Ripple’s fellow San Francisco-based fintech Plaid also ran into a trademark dispute this year. TD, the U.S. arm of Canadian multinational Toronto-Dominion Bank, sued Plaid on October 14, accusing it of trademark infringement and false advertising.

TD alleged Plaid “tricked” its customers into entering personal information, with the intent to monetize their data. The suit claimed this was done through a Plaid user interface, co-opting TD’s logo, trademark, and green color scheme.

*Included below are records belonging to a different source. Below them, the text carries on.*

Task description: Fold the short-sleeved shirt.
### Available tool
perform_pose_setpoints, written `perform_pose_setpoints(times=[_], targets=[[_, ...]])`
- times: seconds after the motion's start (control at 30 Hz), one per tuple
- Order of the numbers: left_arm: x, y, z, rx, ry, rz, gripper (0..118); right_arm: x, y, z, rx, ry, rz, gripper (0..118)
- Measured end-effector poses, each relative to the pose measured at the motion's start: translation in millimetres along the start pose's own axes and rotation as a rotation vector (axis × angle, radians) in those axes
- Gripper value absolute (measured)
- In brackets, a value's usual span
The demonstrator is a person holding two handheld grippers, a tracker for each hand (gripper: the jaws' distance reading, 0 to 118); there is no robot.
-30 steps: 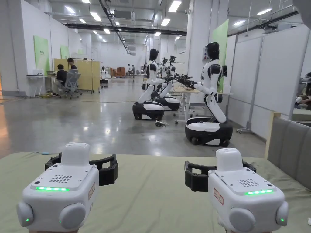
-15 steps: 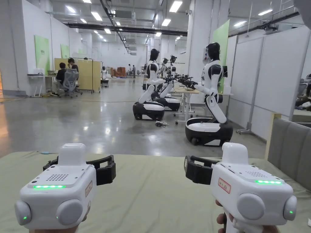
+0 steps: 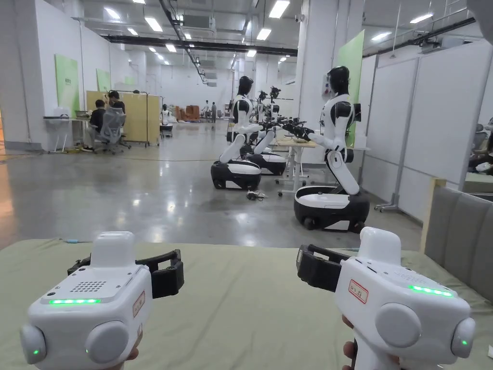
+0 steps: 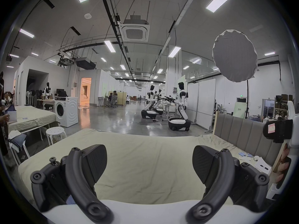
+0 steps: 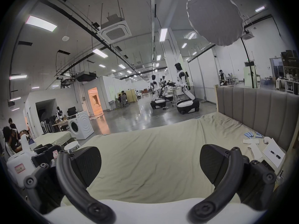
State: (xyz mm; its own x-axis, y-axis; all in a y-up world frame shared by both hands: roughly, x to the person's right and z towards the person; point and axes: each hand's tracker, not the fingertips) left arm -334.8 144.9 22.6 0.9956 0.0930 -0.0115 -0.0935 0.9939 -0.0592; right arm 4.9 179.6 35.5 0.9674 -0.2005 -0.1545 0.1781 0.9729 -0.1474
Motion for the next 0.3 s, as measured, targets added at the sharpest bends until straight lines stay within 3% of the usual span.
perform_pose_setpoints(times=[0.03,0.1,0.2,0.3], targets=[[-0.2,-0.1,0.0,0.001,0.002,-0.001,106,-0.5,0.2,0.1,-0.009,-0.018,-0.013,118],[0.4,0.9,3.3,0.003,0.004,-0.002,106,4.3,2.1,-1.1,-0.034,0.037,-0.041,118],[0.4,2.4,5.7,0.009,0.002,-0.003,106,7.3,2.3,-10.5,-0.032,-0.012,-0.047,118],[1.5,3.4,7.5,0.014,0.009,-0.014,106,7.3,2.0,-10.5,-0.051,0.012,0.013,118]])
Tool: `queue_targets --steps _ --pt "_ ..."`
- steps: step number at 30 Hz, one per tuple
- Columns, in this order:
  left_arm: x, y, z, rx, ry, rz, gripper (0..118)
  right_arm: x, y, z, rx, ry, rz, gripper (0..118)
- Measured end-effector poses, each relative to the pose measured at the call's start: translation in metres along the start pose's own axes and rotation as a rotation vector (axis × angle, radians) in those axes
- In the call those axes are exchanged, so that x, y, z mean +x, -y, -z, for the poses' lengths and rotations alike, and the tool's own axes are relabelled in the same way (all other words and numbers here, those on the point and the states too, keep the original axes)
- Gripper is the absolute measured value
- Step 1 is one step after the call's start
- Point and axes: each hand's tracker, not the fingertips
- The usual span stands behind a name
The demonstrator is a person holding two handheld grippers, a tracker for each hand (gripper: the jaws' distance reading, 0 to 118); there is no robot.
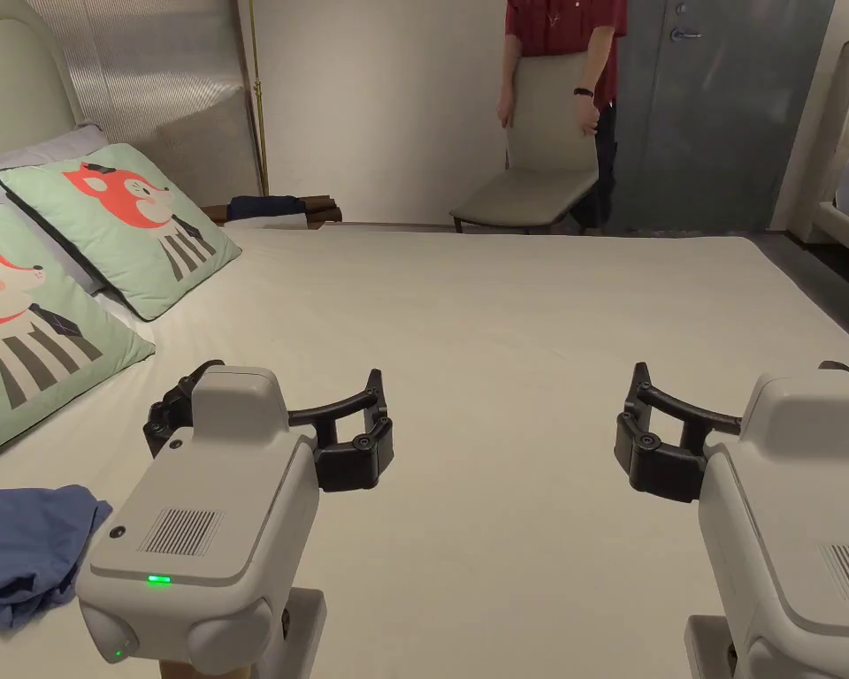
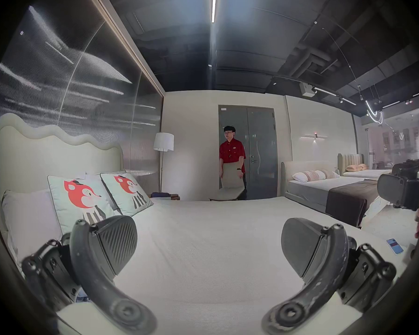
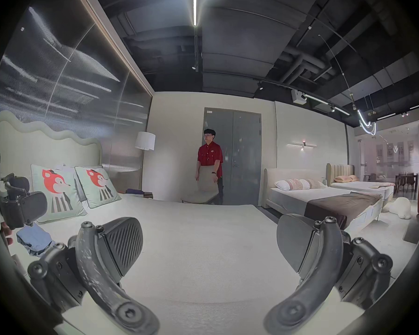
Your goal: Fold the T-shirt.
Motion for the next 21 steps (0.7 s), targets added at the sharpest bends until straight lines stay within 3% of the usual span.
queue_targets --steps 13,18,21 --pt "-0.001 0.001 -0.001 -0.005 0.001 -0.009 116 0.000 -0.004 0.003 -0.074 0.026 0.047 112" --pt "-0.003 0.001 0.000 -0.014 0.002 -0.020 116 -0.004 -0.018 0.010 -0.318 0.194 0.155 112" --pt "-0.004 0.001 0.000 -0.012 -0.002 -0.021 116 0.000 -0.028 0.018 -0.477 0.211 0.205 112"
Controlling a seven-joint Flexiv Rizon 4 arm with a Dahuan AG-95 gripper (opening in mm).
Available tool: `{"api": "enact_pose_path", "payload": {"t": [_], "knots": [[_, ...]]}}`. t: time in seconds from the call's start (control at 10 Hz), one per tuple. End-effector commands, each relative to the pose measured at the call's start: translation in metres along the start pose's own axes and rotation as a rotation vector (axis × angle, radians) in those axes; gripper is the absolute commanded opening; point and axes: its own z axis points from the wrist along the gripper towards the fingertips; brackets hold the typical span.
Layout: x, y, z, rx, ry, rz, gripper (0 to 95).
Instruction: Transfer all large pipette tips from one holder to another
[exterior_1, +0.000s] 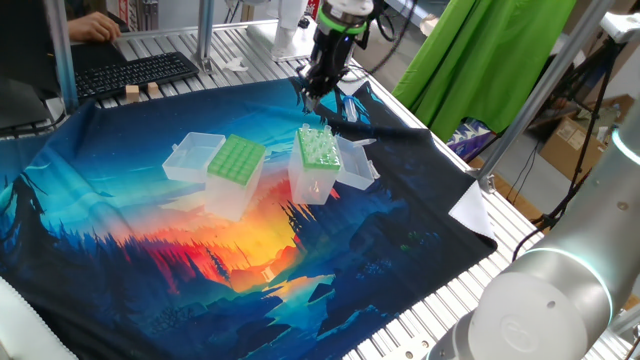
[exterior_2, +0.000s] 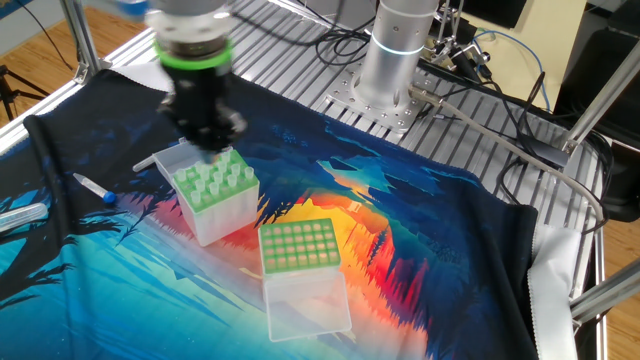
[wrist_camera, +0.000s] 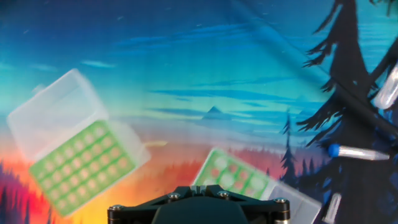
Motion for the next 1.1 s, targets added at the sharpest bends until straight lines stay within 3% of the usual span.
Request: {"api": "enact_pose_path", "payload": {"t": [0.1, 0.2, 0.5, 1.1], "knots": [[0.003, 0.017, -0.002, 0.002, 0.008, 0.004, 0.0], [0.006, 0.023, -0.002, 0.017, 0.011, 0.0, 0.0], [0.009, 0.035, -0.006, 0.014, 0.024, -0.029, 0.0], [0.011, 0.042, -0.008, 0.018, 0.026, -0.012, 0.0]]}}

Plaid expressed surprise and disappointment over the lawsuit, as it had “good faith discussions” still ongoing with TD. The financial technology firm denied ever selling or renting consumers’ personal information.

This year, Plaid has faced several classaction lawsuits accusing it of selling user data without consent.

The bank data sharing startup agreed to be acquired by Visa for $5.3 billion In January 2020. But a November 5 antitrust suit by the U.S. Dept. of Justice seeks to block the merger, on grounds of Visa’s purported monopolization of the payments industry. Visa maintains Plaid is neither a payments company nor a competitor.